Zambia News and Information Services, ZANIS, is a government organization that is charged with the goal of providing news for all of the provinces and districts in Zambia. They describe themselves as “public relations for the government” with the mission of informing citizens about issues related to government affairs while also portraying those in power in a more positive light. During my internship, I was able to get a firsthand account of this self-proclamation.
Part of the Team
Interning for ZANIS was a once in a lifetime opportunity. I was immediately considered a staff member and given the chance to cover and film events as well as write news reports and edit videos that will be aired nationwide. I have never interned for a government institution but it would typically not only be difficult to attain an internship as an international student in the United States but even if awarded the opportunity the tasks given would be trivial, such as fetching coffee and filing papers. It was refreshing to feel like a “real reporter” and actually contribute to a news outlet that covered issues for the entire country.
Acquiring New Skills
In the three short weeks that I worked for ZANIS, I learned how to operate a video camera, edit and write for broadcast. As a magazine major, I was introduced to these skills in a few of my courses but never given the opportunity to put these skills to use. I attended events in honor of 16 days of activism against gender violence, which is celebrated internationally and helped to compile a report. I also was allowed VIP access at the airport and was able to film President Sata’s first international departure. Aside from learning to perfect skills through experience I also value the connections that I have made with the ZANIS team.

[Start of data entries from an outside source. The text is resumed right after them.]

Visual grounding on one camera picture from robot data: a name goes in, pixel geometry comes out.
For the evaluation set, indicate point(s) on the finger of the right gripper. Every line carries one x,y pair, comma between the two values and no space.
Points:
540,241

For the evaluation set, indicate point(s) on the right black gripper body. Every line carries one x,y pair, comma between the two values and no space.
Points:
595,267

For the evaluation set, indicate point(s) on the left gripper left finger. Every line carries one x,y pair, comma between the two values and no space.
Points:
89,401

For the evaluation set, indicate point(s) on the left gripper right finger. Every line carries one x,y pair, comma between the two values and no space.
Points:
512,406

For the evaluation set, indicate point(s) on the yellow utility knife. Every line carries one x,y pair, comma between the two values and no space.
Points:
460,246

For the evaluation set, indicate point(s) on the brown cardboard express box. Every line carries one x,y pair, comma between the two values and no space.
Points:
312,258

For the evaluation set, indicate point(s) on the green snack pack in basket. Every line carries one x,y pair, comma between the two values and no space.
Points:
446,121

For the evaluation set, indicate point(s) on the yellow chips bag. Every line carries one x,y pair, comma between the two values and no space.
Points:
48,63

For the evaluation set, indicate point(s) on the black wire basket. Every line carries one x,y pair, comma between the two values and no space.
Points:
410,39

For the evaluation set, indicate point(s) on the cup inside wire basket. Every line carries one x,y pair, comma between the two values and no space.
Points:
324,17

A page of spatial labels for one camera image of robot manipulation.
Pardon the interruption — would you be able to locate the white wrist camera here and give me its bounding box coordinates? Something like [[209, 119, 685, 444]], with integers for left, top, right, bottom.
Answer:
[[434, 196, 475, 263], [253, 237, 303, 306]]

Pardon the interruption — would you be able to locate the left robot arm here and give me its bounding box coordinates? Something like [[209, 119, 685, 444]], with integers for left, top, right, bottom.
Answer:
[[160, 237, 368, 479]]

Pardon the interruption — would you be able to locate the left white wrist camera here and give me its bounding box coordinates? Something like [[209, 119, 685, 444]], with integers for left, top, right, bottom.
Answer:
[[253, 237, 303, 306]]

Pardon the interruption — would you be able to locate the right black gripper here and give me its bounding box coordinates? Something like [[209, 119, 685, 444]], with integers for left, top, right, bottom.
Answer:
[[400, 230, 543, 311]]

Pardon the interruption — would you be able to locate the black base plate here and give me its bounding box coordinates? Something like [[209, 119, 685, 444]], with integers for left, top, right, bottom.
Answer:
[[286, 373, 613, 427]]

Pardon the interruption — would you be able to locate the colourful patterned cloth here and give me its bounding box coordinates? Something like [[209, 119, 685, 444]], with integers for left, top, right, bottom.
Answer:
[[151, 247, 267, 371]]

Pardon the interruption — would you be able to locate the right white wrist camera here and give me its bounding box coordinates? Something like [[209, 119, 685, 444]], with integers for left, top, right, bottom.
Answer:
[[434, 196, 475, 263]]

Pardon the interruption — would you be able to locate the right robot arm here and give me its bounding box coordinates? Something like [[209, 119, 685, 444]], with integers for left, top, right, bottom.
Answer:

ZANIS is a unique organization in that the reporters gather news that is then used or aired at many different radio stations, television programs and newspapers throughout the country but the shocking fact is that the majority of “employees” are actually unpaid interns. The situation at ZANIS is just a small example of the struggles of journalists in Zambia to find work, work that pays, to be more specific. Journalists in the U.S. work to get paid and reveal the truth to viewers but what is the passion behind working in this field if the whole truth cannot always be disclosed in fear of losing a job and on top of the pressure to please your “boss,” you are not on payroll? The passion comes from the hope that they can spark the flame that burns down the current structure that’s restricting the press, and from those ashes, bringing to life a true freedom of expression creating an entire new world of Journalism with greater opportunities.
Tylah Deal, magazine major, is one of 18 Ohio University students studying abroad in Zambia with the Institute for International Journalism over Winter intercession.